BlackBerry-maker Research In Motion (RIM) on Monday morning officially acknowledged and announced the new BlackBerry Curve 9300 smartphone, an upgraded version of its entry-level Curve 85xx device.

The new Curve, which is nearly identical in appearance to it 85xx-series predecessors, will be the first 3G, GSM BlackBerry Curve smartphone. And it will also be one of the first BlackBerry smartphones to run the new BlackBerry 6 mobile OS that RIM announced along with the BlackBerry Torch 9800 slider last week.
The Curve 9300 is expected to become available in the United States and elsewhere this month. T-Mobile today said it would sell the device, but didn’t specify when. AT&T, which already offers the Curve 8500, is also a likely subject. Pricing details are unknown, but the Curve 9300 should retails for $100 or less with a new, two-year service contract. And a CDMA version of the new handheld, the Curve 9300, is expected on Verizon and/or Sprint late this year or early next.

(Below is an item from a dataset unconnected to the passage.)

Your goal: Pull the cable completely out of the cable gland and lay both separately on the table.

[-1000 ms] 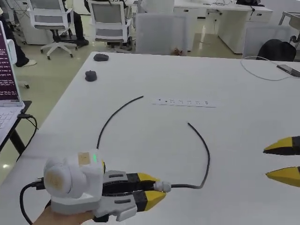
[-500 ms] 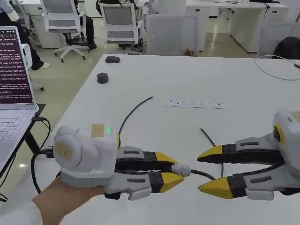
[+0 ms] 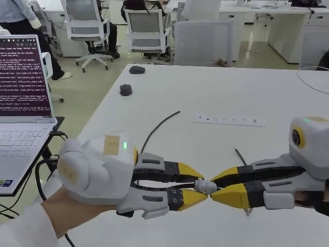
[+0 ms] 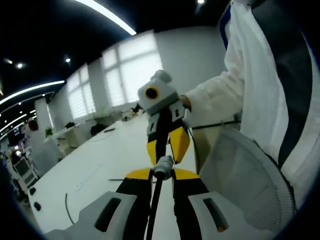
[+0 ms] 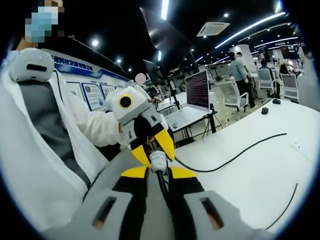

The BlackBerry Curve 9300 will ship with the “BlackBerry 5” OS, but it’s “BlackBerry 6 ready,” according to RIM, and the new OS software will be available for the 9300 “in the coming months.”
The Curve 9300 is really nothing gadgets enthusiasts will pine over; its specs aren’t particularly impressive and it looks just like a device that was released in 2009. The device has a 2.0 megapixel camera, but no flash. And its screen resolution is the lowest of any current BlackBerry at 320×240.
However, it does sport both Wi-Fi (802.11b/g/n) and GPS, as well as RIM’s optical trackpad for navigation and a full QWERTY, Curve-style BlackBerry keyboard.
The Curve 85xx series has been extremely successful at getting BlackBerrys into the hands of first-time, or entry-level, smartphone users. And the Curve 9300 is really meant to do the same job, while offering RIM’s latest OS software.
Since images and technical specifications for the Curve 9300 hit the Web months ago, the device announcement doesn’t really come as a surprise. But what’s particularly interesting about the news is the fact that Curve 9300, which only has 256MB of application memory, will run BlackBerry 6. Rumors have suggested that only BlackBerrys with 512MB of app memory or more would get BlackBerry 6. It’s possible that the Curve 3G will get a stripped-down, “lite” version of BlackBerry 6, but the news does seem to suggest that current in-market BlackBerrys could also get the new BlackBerry OS.